A staff-actionable marketing and positioning strategy that arms the City to sell the only currently available multi-development downtown riverfront site in the United States — and to act like a sophisticated private master developer as it recruits developers, investors, and tenants to the 23-acre former IRS site.
BusinessFlare® delivered a staff-actionable Real Estate Marketing Strategy for the Covington Central Riverfront (CCR) — the 23-acre former federal IRS processing site the City acquired and now controls as master developer. The report gives the City a private-developer-grade playbook: high-level positioning across four decision layers (Region, City as Place, City as Partner, and the Site itself), nine concrete site-level marketing strategies, an implementation Action Matrix, and technical memos on the RFP process, a marketing suite, and Land Development Regulation adjustments.
The core diagnosis: Covington already outperforms peer cities on economic development, but too few people know it, and the City had been communicating like a small municipality rather than the sophisticated master developer of a generational riverfront asset. Drawing on stakeholder interviews, competing-site visits, developer and broker conversations, and Placer.ai activity data, BusinessFlare built a Developer/Investor Confidence Matrix and mapped the credible stories each audience needs to hear to reach 'yes.'
CCR is the largest publicly controlled major downtown site on the market anywhere in the region — with unmatched views of downtown Cincinnati, three-bridge mobility, and direct access to the 20-mile Riverfront Commons corridor. The City owns a generational asset but had not yet told its story at private-master-developer standards. The strategy: play offense — 'Unapologetically Successful' — build an expert A-Team for deal-making, upgrade every RFP, pitch, and rendering to private-sector quality, and leverage regional partners and CEO voices to amplify the message.


Open each pillar below to see the diagnosis and the specific actions BusinessFlare® recommended.
Confidence in the region is the first decision investors and talent make, yet many locals do not grasp the strength of the Northern Kentucky River Cities. BusinessFlare recommended crafting a collective subregional story that regional partners and media can amplify.
Covington's quirky, authentic, welcoming brand is strong, but its economic-growth, livability, and fiscal-health stories were under-curated. The strategy positions Covington as first among equals of the urban cities near downtown Cincinnati.

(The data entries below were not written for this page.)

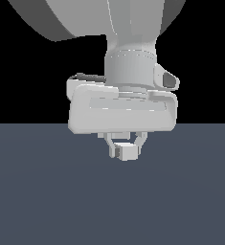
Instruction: Plug the charger into the wall socket.
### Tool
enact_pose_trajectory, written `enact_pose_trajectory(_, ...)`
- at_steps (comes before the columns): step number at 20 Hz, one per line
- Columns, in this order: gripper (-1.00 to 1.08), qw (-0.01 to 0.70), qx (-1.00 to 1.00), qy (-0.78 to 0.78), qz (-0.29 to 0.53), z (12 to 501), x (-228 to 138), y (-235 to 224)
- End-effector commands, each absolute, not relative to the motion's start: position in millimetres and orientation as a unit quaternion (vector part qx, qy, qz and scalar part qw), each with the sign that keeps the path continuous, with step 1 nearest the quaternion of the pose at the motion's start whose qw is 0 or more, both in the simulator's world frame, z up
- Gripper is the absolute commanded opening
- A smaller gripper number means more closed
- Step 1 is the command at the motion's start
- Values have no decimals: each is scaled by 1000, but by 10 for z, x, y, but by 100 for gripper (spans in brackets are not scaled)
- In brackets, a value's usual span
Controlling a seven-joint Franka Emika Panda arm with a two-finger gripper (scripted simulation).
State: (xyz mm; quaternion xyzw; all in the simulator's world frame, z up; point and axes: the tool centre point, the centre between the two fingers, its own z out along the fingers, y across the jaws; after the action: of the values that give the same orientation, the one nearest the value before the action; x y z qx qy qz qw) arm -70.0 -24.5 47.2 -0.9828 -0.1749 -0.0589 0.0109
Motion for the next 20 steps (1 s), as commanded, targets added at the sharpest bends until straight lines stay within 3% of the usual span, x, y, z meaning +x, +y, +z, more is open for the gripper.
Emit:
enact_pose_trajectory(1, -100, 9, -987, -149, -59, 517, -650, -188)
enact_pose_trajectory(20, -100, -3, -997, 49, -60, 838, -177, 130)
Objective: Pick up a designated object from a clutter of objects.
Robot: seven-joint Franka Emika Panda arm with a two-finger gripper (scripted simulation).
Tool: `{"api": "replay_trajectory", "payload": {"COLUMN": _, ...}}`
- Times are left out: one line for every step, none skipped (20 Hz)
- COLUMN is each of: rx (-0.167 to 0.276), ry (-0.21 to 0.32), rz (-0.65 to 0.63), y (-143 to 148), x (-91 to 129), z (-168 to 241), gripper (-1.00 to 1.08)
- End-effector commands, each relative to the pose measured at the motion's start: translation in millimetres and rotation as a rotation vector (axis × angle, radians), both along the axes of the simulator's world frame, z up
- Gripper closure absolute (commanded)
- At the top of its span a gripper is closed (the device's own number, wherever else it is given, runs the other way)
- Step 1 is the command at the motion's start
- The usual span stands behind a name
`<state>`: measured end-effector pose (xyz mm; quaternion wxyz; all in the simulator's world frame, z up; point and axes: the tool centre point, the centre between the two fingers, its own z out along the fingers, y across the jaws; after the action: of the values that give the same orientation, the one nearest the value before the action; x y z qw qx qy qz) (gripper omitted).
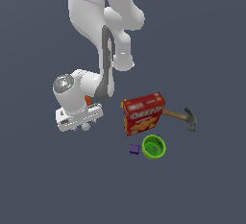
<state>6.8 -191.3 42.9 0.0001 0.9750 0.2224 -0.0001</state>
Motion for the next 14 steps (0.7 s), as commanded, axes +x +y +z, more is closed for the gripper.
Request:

Whether the City was ready to serve as master developer was the single biggest barrier raised in stakeholder interviews. The strategy counters that concern directly with confident, sophisticated, data-backed communication.
The City and partners had not yet fully articulated how rare CCR is. The strategy lists its attributes with confidence and repeats them in every RFP, pitch, and interview until partners repeat them too — an unpaid marketing channel.
Beyond positioning, the report details nine site-level strategies with specific action steps — the operational heart of the playbook for recruiting the best developers and tenants to CCR.
Strategies without tasks, owners, and timelines have limited impact. The report closes with an Action Matrix assigning each task across business-deal, creative, and storytelling tracks to specific partners, plus three technical memos.